Minima Cardiniana 391/1

Domenica 11 settembre 2022, Santi Proto e Giacinto

IN MEMORIAM
ELISABETTA REGINA (1926-2022)
È ormai scomparsa anche lei, nell’avìto castello scozzese di caccia; e l’hanno pianta anche i duri e scontrosi scozzesi, quelli per i quali lei era sempre stata Queen of the Scots, punto e basta. Era l’ultimo anello di quella catena di ferro, di fuoco e di lacrime che ancora ci legava al Novecento. Ora navighiamo a vista nel tempestoso XXI secolo, e forse ha ragione quel giornale che ironicamente ha osservato come, tramontata con lei l’Età Elisabettiana, ora si stia aprendo sull’Europa e sul mondo l’Età Carolingia: il che non dà proprio bene a sperare.
La regina Elisabetta mi ricorda la mia povera, buona zia Delia, la più anziana delle sorelle del babbo che abitavano tutte nella vecchia grande casa all’angolo tra Via dei Serragli e Via di Serumido ed esercitavano tutte, come la mamma, il nobile ma poco redditizio mestiere di sarte. Lavoravano in casa, una specie di atélier domestico: e la zia Delia era quella che più stava con me, quella che mi curava di più. Sarebbe restata sempre con i miei genitori, anche dopo il 1966 quando io, sposandomi, andai a vivere altrove. Solo negli ultimissimi anni si rinchiuse da sola, una vota morte le sorelle, in una stanzetta d’affitto a qualche isolato da quella casa che non era mai stata sua. Lì andavo a trovarla qualche volta, portandole piccoli dolci o fotografie dei paesi che avevo visitato. Di lei mi resta un vecchio piccolo candeliere d’ottone e due statuette di ferro fuso nero di gusto neoclassico.

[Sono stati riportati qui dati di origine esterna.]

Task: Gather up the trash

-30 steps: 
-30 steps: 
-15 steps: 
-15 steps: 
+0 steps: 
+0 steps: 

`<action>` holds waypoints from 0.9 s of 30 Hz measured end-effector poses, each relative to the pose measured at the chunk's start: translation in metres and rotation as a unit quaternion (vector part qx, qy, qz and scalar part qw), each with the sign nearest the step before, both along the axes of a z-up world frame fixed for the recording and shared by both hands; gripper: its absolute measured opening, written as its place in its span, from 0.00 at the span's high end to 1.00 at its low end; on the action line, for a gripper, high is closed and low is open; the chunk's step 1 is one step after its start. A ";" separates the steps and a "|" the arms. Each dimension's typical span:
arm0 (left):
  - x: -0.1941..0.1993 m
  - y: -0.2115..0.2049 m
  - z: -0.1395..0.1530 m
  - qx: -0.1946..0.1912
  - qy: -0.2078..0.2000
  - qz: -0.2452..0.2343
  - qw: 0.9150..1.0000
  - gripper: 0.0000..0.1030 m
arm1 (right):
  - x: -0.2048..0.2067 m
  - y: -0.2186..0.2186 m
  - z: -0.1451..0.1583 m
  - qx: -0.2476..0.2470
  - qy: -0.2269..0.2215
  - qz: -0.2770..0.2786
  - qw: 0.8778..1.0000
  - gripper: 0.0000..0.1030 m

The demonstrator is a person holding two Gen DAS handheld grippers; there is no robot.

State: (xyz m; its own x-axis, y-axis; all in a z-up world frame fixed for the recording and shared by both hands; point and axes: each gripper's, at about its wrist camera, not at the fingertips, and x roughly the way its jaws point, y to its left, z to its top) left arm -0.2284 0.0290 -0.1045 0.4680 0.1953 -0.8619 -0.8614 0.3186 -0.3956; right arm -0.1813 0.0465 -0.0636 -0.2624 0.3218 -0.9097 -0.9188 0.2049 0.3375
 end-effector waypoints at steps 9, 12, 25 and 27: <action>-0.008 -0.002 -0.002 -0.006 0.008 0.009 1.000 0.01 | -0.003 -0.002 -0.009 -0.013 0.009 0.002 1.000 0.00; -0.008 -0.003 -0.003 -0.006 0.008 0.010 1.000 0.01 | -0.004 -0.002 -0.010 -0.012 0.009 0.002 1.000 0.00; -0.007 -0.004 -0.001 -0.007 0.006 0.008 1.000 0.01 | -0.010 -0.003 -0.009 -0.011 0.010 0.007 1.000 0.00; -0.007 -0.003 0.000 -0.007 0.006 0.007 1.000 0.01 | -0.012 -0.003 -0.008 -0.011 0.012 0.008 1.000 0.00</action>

Viveva modestamente, la zia Delia, era molto religiosa, beveva solo acqua e aveva non dirò due vizi, ma tuttavia due debolezze. La prima era il fumo: fumava le “Nazionali – Esportazione” a pacchetti interi, forse due o tre al giorno, ed era sempre più magra, e la sua eterna tosse secca si riconosceva tra mille. E poi, convinta monarchica, non è che Casa Savoia la soddisfacesse granché: sognava “le belle sale”, soprattutto quelle inglesi oggetto di frequenti servizi del suo periodico settimanale, “Gente”. E a quelle foto debbo l’incontro con la giovanissima Elisabetta, i suoi gioielli dell’incoronazione, le sue uniformi da colonnello della Guardia Reale Scozzese a cavallo.

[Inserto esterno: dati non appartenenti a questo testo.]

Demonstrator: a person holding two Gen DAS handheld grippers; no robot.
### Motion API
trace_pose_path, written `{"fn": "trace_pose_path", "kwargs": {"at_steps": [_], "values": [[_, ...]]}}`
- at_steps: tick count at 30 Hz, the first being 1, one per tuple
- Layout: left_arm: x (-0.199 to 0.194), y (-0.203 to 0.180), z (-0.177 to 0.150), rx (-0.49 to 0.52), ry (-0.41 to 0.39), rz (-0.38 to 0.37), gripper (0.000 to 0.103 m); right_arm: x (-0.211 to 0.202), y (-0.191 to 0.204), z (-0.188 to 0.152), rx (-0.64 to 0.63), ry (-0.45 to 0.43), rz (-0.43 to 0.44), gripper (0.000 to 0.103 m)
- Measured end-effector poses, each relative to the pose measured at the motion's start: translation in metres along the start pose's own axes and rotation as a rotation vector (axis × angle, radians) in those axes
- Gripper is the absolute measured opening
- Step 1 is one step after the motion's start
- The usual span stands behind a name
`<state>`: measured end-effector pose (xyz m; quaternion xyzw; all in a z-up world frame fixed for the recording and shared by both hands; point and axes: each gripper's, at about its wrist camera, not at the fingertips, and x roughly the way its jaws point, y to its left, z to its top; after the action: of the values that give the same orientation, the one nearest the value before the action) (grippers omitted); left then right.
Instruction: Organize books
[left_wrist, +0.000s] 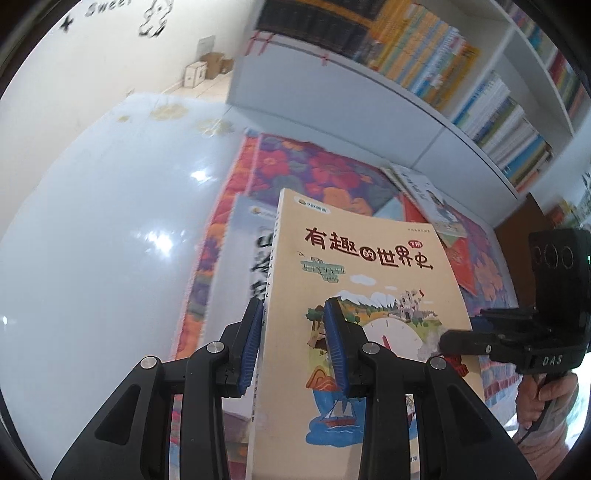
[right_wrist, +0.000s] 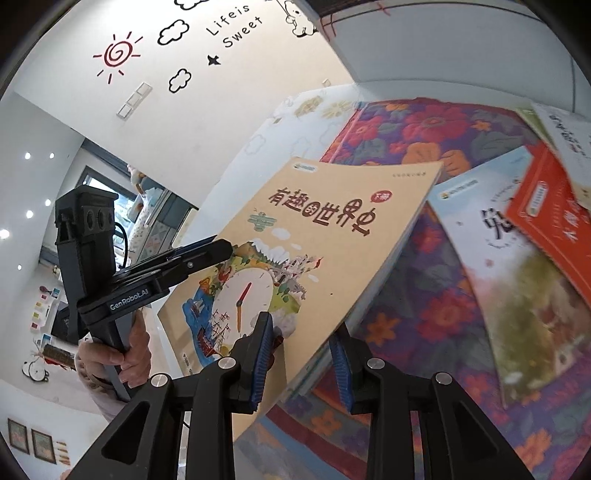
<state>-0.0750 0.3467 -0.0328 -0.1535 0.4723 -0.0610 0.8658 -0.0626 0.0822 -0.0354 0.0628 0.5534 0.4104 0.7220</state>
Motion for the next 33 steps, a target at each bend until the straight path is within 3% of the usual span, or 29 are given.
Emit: {"fn": "trace_pose_path", "kwargs": {"at_steps": [12, 15, 20, 24, 33], "values": [[0.025, 0.035, -0.002, -0.064, 0.033, -0.008, 0.030, 0.050, -0.010, 0.010, 0.034, 0.065, 0.011, 0.032], [0.029, 0.035, -0.003, -0.041, 0.037, 0.010, 0.030, 0.059, -0.012, 0.007, 0.039, 0.077, 0.001, 0.032], [0.030, 0.032, -0.001, -0.012, 0.039, 0.035, 0.031, 0.060, -0.012, 0.011, 0.054, 0.056, -0.003, 0.032], [0.034, 0.031, 0.000, 0.014, 0.049, 0.095, 0.031, 0.060, -0.009, 0.011, 0.055, 0.054, -0.007, 0.032], [0.034, 0.031, 0.000, 0.014, 0.047, 0.105, 0.031, 0.059, -0.011, 0.011, 0.074, 0.044, -0.018, 0.033]]}}
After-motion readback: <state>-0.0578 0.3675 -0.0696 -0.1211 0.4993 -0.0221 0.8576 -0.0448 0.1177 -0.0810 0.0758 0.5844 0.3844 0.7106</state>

Elisabetta, ascesa al trono giovanissima quando io avevo solo dodici anni, mi ha accompagnato per sette decenni. Non ho mai apprezzato i suoi cappellini ma ho sempre ammirato il suo riserbo e la sua discrezione. Ora, conclusi i giorni dei fiori e della nostalgia, anche su di lei fioriranno le critiche: specie per l’eterna questione irlandese. Figli e nipoti non le hanno risparmiato imbarazzi e dispiaceri. È stata lei a dover liquidare l’impero; anche il Commonwealth vacilla, mentre crescono indipendentisti e perfino – con discrezione – repubblicani. Suo figlio Carlo non ha il suo càrisma né le risorse della sua storia personale. La storia britannica, almeno quella cinque-novecentesca, è scandita da grandi figure femminili: e i due re di nome Carlo non hanno portato fortuna alla corona.
Riuscirà la monarchia inglese a veder l’alba del XXII secolo? Con Elisabetta, la generale sensazione era di sì. Ora, ci poniamo alquante domande al riguardo.